- - Monday, January 5, 2015



By Janice Hadlow

Henry Holt, $40, 704 pages

In this massively detailed royal biography it seems unfortunate and even unlikely that it takes more than 300 pages to reach the topic of porphyria, the strange disease that made England’s George III known as “the mad king” and came close to wrecking his monarchy.

Even modern medicine remains uncertain about the cause and effect of porphyria, and in the 18th century treatment was brutal and probably ineffective. The author notes that the doctors did not know what had caused the king’s sudden descent into madness. They speculate that the cause might be “a humour” moving through the royal body to the brain. Procedures used as cures were either “benign if useless” or downright dangerous such as raising blisters on the legs as a method of “drawing out the humor that had settled on his brain.” The blistering was extremely painful and “added hugely to the discomfort and misery.”

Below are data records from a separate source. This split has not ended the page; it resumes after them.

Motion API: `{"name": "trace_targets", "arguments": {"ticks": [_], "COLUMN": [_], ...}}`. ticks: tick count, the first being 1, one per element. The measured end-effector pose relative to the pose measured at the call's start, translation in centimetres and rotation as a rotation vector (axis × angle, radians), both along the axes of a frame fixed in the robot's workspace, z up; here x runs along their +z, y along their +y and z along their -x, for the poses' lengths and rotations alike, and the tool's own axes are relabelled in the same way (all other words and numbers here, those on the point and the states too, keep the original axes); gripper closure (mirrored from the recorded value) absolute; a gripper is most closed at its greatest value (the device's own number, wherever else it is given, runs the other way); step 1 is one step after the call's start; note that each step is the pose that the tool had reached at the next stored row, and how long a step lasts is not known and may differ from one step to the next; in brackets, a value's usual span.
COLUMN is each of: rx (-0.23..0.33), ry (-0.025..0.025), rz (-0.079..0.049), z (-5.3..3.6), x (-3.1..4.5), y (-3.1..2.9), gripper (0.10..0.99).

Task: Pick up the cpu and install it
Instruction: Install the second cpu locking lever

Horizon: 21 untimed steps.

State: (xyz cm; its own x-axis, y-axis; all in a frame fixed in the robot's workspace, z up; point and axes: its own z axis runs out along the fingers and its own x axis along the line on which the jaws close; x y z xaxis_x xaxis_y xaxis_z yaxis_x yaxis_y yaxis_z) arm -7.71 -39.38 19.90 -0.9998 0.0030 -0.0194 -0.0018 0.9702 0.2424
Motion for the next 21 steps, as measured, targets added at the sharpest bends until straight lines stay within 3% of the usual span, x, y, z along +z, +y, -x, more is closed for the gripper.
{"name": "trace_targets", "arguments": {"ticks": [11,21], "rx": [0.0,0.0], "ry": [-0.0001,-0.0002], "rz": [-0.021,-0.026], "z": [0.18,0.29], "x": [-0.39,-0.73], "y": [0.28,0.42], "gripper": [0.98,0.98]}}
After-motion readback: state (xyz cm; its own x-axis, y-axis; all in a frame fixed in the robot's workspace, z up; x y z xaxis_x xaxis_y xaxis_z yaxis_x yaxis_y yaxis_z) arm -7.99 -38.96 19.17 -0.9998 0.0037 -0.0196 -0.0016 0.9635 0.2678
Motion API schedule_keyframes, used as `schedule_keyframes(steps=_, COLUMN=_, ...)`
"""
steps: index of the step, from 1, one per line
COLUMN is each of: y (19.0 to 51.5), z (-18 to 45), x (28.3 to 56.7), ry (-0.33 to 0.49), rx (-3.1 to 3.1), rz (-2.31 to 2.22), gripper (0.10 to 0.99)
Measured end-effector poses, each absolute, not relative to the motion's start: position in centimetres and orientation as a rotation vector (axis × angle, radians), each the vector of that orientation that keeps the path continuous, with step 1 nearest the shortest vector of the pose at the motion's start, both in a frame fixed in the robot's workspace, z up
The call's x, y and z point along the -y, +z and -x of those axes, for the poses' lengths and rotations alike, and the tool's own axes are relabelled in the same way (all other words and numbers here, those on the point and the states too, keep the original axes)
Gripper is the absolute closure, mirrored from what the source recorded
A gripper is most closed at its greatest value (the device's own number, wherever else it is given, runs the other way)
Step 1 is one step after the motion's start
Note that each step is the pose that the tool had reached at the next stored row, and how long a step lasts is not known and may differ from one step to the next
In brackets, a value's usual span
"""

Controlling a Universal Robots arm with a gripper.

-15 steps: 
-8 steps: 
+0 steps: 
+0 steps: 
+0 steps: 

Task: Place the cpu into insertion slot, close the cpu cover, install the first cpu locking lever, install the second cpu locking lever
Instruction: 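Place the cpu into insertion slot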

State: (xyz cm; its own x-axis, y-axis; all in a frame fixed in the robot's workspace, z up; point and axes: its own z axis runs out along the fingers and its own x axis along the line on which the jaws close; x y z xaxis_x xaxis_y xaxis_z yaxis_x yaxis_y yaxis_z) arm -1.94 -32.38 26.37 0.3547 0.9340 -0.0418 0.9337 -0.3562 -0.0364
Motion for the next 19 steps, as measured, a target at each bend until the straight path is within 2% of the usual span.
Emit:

The king’s plight, which lasted for many months in his middle years, was exacerbated by his struggle to cope with the American War of Independence and his disagreements with his brilliant but tough prime minister, William Pitt. It was also tragic that the ambition of King George and Queen Charlotte took the form of a social experiment to cleanse the Hanoverian reputation of brutality and corruption, and create a royal family of impeccable behavior. They had 13 children, and they strove to raise them in an atmosphere of domestic stability.

Janice Hadlow, who reportedly spent 10 years compiling the biography, is painstaking about every family detail, which makes it puzzling that she does not concede and focus more on the misfortune that prevented the well-meaning monarch from fulfilling his ambition of a new and commendable kind of royalty. His illness was ghastly in that it destroyed the communication that the king treasured with his family and reached the point that his eldest son, the Prince of Wales, was ready to take over from his father.

Ms. Hadlow acknowledges that it was not surprising that doctors were baffled by the king’s wildly fluctuating state. Porphyria still has no cure, she observes, and is treated by “careful management of lifestyle, with significant avoidance of stress.” In the late 18th century, she asserts, there was nothing that could have been done for the king except to leave him alone and hope for spontaneous recovery as the severity of the attack receded. Meantime, the king’s family were also in misery, with a royal father who rarely slept and never stopped talking. His “occasional moments of clarity were inevitably succeeded by acute confusion” and he also suffered from violent convulsions. He raged at his attendants, his wife and his family and on one occasion refused to shave more than half his face for weeks. And the kind of oaths and indecencies never heard from him before poured from the lips of the monarch.

He did recover, after a fashion, and in 1788, on the 50th anniversary of his accession, at the age of 72, he, made a “halting, eccentric appearance at court.” Sadly, he was not unaware of what was happening, and on one occasion observed that “perhaps it was time for him to think of retirement.” The author provides perhaps excessive information on what happened to the king’s family, which was gravely damaged psychologically by the bizarre nature of life with a wildly irrational father.

George died in an atmosphere forever tainted by his strange malady, and when he died in 1820, the last words he was heard to utter were “an application for some jelly.”

Muriel Dobbin is a former White House and national political reporter for McClatchy newspapers and the Baltimore Sun.